Statistics Sunday: My 2019 Reading

[This article was first published on Deeply Trivial, and kindly contributed to R-bloggers]. (You can report issue about the content on this page here)
Want to share your content on R-bloggers? click here if you have a blog, or here if you don't.

I’ve spent the month of April blogging my way through the tidyverse, while using my reading dataset from 2019 as the example. Today, I thought I’d bring many of those analyses and data manipulation techniques together to do a post about my reading habits for the year.
library(tidyverse)

## -- Attaching packages ------------------------------------------- tidyverse 1.3.0 --

## <U+2713> ggplot2 3.2.1     <U+2713> purrr   0.3.3
## <U+2713> tibble  2.1.3     <U+2713> dplyr   0.8.3
## <U+2713> tidyr   1.0.0     <U+2713> stringr 1.4.0
## <U+2713> readr   1.3.1     <U+2713> forcats 0.4.0

## -- Conflicts ---------------------------------------------- tidyverse_conflicts() --
## x dplyr::filter() masks stats::filter()
## x dplyr::lag()    masks stats::lag()

reads2019 <- read_csv("~/Downloads/Blogging A to Z/SaraReads2019_allchanges.csv",
                      col_names = TRUE)

## Parsed with column specification:
## cols(
##   Title = col_character(),
##   Pages = col_double(),
##   date_started = col_character(),
##   date_read = col_character(),
##   Book.ID = col_double(),
##   Author = col_character(),
##   AdditionalAuthors = col_character(),
##   AverageRating = col_double(),
##   OriginalPublicationYear = col_double(),
##   read_time = col_double(),
##   MyRating = col_double(),
##   Gender = col_double(),
##   Fiction = col_double(),
##   Childrens = col_double(),
##   Fantasy = col_double(),
##   SciFi = col_double(),
##   Mystery = col_double(),
##   SelfHelp = col_double()
## )
As you recall, I read 87 books last year, by 42 different authors.
reads2019 %>%
  summarise(Books = n(),
            Authors = n_distinct(Author))

## # A tibble: 1 x 2
##   Books Authors
##   <int>   <int>
## 1    87      42
Using summarise, we can get some basic information about each author.
authors <- reads2019 %>%
  group_by(Author) %>%
  summarise(Books = n(),
            Pages = sum(Pages),
            AvgRating = mean(MyRating),
            Oldest = min(OriginalPublicationYear),
            Newest = max(OriginalPublicationYear),
            AvgRT = mean(read_time),
            Gender = first(Gender),
            Fiction = sum(Fiction),
            Childrens = sum(Childrens),
            Fantasy = sum(Fantasy),
            Sci = sum(SciFi),
            Mystery = sum(Mystery))
Let's plot number of books by each author, with the bars arranged by number of books.
authors %>%
  ggplot(aes(reorder(Author, desc(Books)), Books)) +
  geom_col() +
  theme(axis.text.x = element_text(angle = 90)) +
  xlab("Author")

I could simplify this chart quite a bit by only showing authors with 2 or more books in the set, and also by flipping the axes so author can be read along the side.
authors %>%
  mutate(Author = fct_reorder(Author, desc(Author))) %>%
  filter(Books > 1) %>%
  ggplot(aes(reorder(Author, Books), Books)) +
  geom_col() +
  coord_flip() +
  xlab("Author")

Based on this data, I read the most books by L. Frank Baum (which makes sense, because I made a goal to reread all 14 Oz series books), followed by Terry Pratchett (which makes sense, because I love him).
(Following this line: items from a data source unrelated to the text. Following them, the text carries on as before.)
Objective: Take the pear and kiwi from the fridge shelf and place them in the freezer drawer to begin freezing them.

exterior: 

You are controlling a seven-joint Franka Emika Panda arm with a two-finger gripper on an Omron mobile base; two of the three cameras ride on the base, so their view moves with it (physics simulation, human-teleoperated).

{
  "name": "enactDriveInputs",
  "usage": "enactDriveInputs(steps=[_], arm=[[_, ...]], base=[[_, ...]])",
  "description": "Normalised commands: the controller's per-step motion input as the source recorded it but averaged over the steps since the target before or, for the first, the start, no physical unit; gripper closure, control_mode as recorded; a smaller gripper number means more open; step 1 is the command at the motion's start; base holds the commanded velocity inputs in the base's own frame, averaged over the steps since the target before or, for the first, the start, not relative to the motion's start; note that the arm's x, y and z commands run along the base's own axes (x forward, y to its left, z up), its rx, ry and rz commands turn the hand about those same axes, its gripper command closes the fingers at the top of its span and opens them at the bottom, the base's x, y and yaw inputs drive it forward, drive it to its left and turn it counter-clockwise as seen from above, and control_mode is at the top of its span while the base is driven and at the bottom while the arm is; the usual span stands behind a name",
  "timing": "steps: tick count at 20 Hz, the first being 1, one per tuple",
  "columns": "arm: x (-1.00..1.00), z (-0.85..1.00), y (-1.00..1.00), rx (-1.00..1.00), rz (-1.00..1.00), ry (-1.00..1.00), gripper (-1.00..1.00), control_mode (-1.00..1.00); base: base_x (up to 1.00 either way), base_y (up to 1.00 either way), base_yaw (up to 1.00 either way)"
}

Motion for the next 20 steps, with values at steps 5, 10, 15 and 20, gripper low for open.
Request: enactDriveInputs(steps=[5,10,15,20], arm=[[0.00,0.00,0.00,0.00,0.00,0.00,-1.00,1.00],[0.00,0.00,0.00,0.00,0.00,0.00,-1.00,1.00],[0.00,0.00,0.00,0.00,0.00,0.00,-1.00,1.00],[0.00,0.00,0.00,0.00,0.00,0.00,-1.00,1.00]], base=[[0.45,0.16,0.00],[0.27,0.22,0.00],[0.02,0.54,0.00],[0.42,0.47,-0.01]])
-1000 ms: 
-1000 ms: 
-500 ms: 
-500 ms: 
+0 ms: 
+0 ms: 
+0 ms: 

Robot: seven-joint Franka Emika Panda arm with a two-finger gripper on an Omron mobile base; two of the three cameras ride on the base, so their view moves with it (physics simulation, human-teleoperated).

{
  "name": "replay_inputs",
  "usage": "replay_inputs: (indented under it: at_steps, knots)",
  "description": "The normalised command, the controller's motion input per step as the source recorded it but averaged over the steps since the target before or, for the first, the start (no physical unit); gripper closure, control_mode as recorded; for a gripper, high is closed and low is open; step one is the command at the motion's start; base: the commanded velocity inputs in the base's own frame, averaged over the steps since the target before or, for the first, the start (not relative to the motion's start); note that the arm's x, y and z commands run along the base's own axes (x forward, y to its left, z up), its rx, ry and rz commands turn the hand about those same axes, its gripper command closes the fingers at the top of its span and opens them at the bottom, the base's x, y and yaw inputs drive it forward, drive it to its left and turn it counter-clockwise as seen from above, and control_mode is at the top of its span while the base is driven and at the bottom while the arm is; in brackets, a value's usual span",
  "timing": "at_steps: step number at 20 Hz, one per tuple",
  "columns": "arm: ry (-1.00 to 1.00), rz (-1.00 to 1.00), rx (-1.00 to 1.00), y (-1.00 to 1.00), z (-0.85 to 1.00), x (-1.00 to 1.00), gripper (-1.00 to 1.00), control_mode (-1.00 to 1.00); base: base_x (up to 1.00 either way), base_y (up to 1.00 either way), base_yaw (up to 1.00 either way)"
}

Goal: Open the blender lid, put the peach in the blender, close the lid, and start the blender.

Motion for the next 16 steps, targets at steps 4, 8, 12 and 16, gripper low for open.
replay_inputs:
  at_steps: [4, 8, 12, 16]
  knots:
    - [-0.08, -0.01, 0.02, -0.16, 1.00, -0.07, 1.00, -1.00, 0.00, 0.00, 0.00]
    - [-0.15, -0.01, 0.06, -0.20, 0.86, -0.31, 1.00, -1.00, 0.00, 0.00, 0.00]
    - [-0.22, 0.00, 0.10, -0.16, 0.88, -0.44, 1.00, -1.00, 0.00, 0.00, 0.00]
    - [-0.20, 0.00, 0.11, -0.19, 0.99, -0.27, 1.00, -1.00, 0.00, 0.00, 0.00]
The code above is slightly more complex, because when I use coord_flip(), the author names were displayed in reverse alphabetical order. Using the factor reorder code plus the reorder in ggplot allowed me to display the chart in order by number of books then by author alphabetical order.
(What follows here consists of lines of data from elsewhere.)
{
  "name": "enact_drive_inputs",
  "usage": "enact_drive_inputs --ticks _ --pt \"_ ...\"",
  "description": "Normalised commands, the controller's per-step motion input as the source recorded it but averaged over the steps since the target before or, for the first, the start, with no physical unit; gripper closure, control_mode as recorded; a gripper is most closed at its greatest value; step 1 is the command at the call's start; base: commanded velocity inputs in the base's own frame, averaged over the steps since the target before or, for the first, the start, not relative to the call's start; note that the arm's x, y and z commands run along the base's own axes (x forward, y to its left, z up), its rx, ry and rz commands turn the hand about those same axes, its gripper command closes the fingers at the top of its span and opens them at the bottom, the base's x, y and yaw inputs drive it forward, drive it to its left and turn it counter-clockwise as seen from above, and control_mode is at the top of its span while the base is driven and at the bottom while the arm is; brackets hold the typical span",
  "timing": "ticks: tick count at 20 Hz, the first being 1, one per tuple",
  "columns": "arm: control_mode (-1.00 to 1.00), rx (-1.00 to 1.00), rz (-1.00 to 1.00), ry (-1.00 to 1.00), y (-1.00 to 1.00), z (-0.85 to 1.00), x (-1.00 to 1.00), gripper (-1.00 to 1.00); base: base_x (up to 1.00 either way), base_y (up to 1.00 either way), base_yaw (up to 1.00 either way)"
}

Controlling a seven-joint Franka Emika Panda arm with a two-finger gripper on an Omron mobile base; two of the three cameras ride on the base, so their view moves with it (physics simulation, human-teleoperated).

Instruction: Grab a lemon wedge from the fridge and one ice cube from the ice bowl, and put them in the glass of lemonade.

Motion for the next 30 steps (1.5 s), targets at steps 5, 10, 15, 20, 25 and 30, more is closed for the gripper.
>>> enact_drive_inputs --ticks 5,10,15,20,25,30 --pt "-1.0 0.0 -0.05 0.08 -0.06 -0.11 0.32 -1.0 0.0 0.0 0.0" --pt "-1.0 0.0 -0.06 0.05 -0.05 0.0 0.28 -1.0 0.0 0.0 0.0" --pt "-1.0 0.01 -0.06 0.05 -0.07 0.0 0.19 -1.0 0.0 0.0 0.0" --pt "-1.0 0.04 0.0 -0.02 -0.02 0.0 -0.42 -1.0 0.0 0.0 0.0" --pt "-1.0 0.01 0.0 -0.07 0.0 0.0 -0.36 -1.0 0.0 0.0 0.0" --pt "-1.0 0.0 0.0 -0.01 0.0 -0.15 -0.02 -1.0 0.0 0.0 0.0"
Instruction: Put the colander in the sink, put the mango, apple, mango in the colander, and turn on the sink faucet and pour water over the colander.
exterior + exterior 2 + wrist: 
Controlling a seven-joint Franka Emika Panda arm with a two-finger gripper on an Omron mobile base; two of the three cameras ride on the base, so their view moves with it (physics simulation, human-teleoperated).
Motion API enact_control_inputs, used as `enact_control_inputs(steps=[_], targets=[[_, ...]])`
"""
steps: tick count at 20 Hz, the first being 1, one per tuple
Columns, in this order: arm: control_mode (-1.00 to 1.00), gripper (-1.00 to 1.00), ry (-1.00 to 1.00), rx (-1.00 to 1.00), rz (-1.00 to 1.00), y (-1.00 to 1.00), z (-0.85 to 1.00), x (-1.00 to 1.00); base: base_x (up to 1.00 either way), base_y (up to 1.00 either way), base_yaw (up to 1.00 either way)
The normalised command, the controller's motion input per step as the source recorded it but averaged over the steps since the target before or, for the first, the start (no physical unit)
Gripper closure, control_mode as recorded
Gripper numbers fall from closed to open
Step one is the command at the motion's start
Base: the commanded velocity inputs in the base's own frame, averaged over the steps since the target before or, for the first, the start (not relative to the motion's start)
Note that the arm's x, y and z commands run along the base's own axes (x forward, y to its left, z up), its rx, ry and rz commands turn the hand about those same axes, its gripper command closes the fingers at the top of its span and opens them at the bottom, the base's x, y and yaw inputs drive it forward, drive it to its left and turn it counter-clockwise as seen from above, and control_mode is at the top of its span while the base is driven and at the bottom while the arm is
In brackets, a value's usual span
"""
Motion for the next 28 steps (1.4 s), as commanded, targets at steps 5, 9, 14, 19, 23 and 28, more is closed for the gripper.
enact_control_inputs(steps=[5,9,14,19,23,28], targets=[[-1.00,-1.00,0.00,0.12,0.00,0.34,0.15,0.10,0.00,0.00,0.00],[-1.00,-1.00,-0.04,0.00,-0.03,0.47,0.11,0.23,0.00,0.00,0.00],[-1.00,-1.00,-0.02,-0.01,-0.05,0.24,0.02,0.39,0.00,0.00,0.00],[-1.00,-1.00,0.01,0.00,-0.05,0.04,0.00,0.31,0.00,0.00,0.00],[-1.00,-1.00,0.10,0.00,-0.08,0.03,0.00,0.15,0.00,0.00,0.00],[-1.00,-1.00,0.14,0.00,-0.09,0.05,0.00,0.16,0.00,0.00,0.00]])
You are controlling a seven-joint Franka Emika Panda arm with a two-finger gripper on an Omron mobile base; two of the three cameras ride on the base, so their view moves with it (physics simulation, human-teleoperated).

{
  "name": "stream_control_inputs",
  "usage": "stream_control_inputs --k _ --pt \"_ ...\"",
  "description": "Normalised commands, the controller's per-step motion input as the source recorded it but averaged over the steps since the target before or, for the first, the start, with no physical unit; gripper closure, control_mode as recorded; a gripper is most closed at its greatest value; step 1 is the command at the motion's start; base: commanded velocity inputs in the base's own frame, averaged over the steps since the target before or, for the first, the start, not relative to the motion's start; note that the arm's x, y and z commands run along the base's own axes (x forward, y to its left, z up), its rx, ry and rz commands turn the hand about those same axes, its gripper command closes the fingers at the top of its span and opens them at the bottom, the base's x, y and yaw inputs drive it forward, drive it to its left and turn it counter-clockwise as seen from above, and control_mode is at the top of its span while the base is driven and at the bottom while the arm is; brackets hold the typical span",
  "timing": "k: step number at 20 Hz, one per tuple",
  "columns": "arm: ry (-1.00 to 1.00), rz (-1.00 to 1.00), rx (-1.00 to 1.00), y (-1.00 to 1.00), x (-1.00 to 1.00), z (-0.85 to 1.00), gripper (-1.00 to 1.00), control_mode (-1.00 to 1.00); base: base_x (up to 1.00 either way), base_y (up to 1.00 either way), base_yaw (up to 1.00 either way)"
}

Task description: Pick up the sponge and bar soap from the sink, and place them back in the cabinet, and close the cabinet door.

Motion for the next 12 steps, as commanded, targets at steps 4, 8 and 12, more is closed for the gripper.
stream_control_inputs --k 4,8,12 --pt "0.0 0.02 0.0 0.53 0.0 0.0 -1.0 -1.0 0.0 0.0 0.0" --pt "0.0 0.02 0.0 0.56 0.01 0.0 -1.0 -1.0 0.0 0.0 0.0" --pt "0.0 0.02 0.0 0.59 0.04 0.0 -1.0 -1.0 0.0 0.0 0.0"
We can also plot average rating by author, which can tell me a little more about how much I like particular authors. Let's plot those for any author who contributed at least 2 books to my dataset.
authors %>%
  filter(Books > 1) %>%
  ggplot(aes(Author, AvgRating)) +
  geom_col() +
  scale_x_discrete(labels=function(x){sub("\\s", "\n", x)}) +
  ylab("Average Rating")

I only read 2 books by Ann Patchett, but I rated both of her books as 5, giving her the highest average rating. If I look at one of the authors who contributed more than 2 books, John Scalzi (tied for 3rd most read in 2019) has the highest rating, followed by Terry Pratchett (2nd most read). Obviously, though, I really like any of the authors I read at least 2 books from, because they all have fairly high average ratings. Stephen King is the only one with an average below 4, and that's only because I read Cujo, which I hated (more on that later on in this post).

We can also look at how genre affected ratings. Using the genre labels I generated before, let's plot average rating.
genre <- reads2019 %>%
  group_by(Fiction, Childrens, Fantasy, SciFi, Mystery) %>%
  summarise(Books = n(),
            AvgRating = mean(MyRating)) %>%
  bind_cols(Genre = c("Non-Fiction",
           "General Fiction",
           "Mystery",
           "Science Fiction",
           "Fantasy",
           "Fantasy Sci-Fi",
           "Children's Fiction",
           "Children's Fantasy"))

genre %>%
  ggplot(aes(reorder(Genre, desc(AvgRating)), AvgRating)) +
  geom_col() +
  scale_x_discrete(labels=function(x){sub("\\s", "\n", x)}) +
  xlab("Genre") +
  ylab("Average Rating")

Based on this plot, my favorite genres appear to be fantasy, sci-fi, and especially books with elements of both. No surprises here.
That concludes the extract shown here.